Friends of Padre Steve’s World,

Dietrich Bonhoeffer wrote the words “silence in the face of evil is evil itself.”

This is a very difficult article to write because truthfully I believe that civility and mutual respect should be an ideal that we as Americans should not retreat from, as John F. Kennedy noted:

“So let us begin a new remembering on both sides that civility is not a sign of weakness, and sincerity is always subject to proof. Let us never negotiate out of fear. But let us never fear to negotiate.”

I have written about that a number of times, the last being on November 22nd 2016 shortly after President Trump’s election and on the anniversary of Kennedy’s assassination. However, since that time I have seen the President lead a descent into depravity that I fully comprehended then, though I hoped for a different outcome. In the past three and a half years the President has gone from bad to worse.

He cannot tell the truth about anything, so his staff and supporters invented something they called alternative truth, or alternative facts. Within months of his inauguration he was overturning civil rights protections for many Americans, those who had little power to resist. He went after the voting rights of Black Americans, the elderly, and the poor. He went after LGBTQ people’s basic civil rights, many of which were only recently won. He went after the human rights of immigrants, and refugees, even the children of people who came here decades ago, the Dreamers who were raised as Americans, who served in the military, and how had become contributors to the American way of life, though they were deprived of citizenship. He promised to build a wall to keep out Latin American refugees, though not completed he took actions that separated families and locked children in cages on concrete floors as he enriched the most wealthy with tax cuts, but in the process blew the budget deficit into realms never dreamed about before. He attacked patriotic Americans, including members of the military calling them traitors because they respected the Constitution more than worshipping him. He went after long time American allies and made himself a de facto ally of Russia’s Vladimir Putin. He made his presidency one of White Supremacy and the economy, but his Presidency was built upon smoke mirrors and lies. When the novel Coronavirus 19 was identified as an epidemic in China and then as a pandemic he ignored it and then minimized it time after time again. Then everything came apart on him with dire results for the country at large.

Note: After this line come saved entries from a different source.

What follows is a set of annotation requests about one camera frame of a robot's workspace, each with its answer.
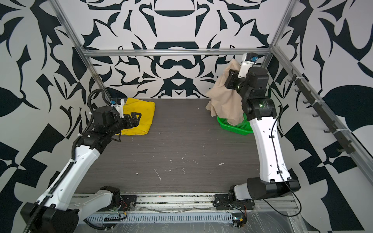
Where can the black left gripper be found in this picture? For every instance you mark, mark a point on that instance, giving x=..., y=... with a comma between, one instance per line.
x=134, y=121

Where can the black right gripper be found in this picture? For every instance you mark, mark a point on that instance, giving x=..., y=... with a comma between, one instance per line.
x=234, y=79

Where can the yellow shorts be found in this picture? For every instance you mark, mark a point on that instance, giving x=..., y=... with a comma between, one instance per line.
x=144, y=112

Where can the beige shorts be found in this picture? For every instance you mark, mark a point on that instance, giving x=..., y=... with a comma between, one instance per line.
x=225, y=103

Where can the green plastic basket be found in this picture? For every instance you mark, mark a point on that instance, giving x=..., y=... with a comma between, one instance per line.
x=243, y=128

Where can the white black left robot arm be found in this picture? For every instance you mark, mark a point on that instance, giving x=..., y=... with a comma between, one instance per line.
x=53, y=211

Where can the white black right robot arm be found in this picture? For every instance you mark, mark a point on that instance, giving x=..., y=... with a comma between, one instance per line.
x=274, y=180

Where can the small green-lit electronics board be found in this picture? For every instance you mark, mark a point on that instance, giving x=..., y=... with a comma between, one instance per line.
x=238, y=220

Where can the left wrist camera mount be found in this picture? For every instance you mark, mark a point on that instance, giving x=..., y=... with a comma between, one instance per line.
x=118, y=104

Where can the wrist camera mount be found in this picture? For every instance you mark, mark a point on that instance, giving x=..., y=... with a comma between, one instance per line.
x=248, y=60
x=118, y=104

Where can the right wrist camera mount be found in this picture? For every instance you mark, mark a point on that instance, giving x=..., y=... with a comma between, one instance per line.
x=248, y=60

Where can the aluminium cage frame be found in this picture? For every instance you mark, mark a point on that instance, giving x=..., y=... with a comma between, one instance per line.
x=361, y=156

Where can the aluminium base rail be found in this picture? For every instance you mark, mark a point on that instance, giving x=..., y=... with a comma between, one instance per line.
x=200, y=201

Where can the white slotted cable duct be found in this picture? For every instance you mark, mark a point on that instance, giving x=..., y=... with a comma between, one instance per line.
x=134, y=218

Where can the black wall hook rack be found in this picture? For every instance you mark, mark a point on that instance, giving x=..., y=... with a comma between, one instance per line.
x=323, y=112

When COVID 19 finally began to hit the United States and kill people he finally acted, but far too late. Now over 118,000 Americans are dead, and that is the official count, which is certainly a large undercount, with two million more being infected and half of those still at risk of death. But it wasn’t until the economy began to tank and Wall Street crashed that he did anything. The virus is still here, with tens of thousands a day being infected, as he continues to push to reopen the economy to go back to a normal that cannot be restored, regardless of the number of lives lost.

Then there were a spate of targeted killings of Black men by Whites acting as vigilantes, and police brutality and excessive force. The men, and a woman who happened to be an EMT for the City of Louisville, can only be classed as murder. The straw that finally broke the proverbial camel’s back when George Floyd was murdered by a Minneapolis police officer who knelt on his his neck for eight minutes and forty-six seconds until he was dead. When massive protests broke out all over the nation he ordered maximum force to be used and tried to co-opt the military into becoming involved into his political fight for survival. In doing that he attacked peaceful protestors in Lafayette Park and at St John’s Episcopal Church. The assault, launched as he was speaking from the Rose Garden was brutal. Tear gas, pepper spray grenades, rubber bullets were followed rolled by an all out assault by Federal Police and National Guardsmen, including mounted units. When the square was cleared the President marched out for a photo-op displaying the Bible as a weapon. Military leaders reacted in horror and refused to support any more such actions.

Sadly, I could keep listing abuse after abuse of the law and Constitution by President Trump, but don’t think that I need to continue.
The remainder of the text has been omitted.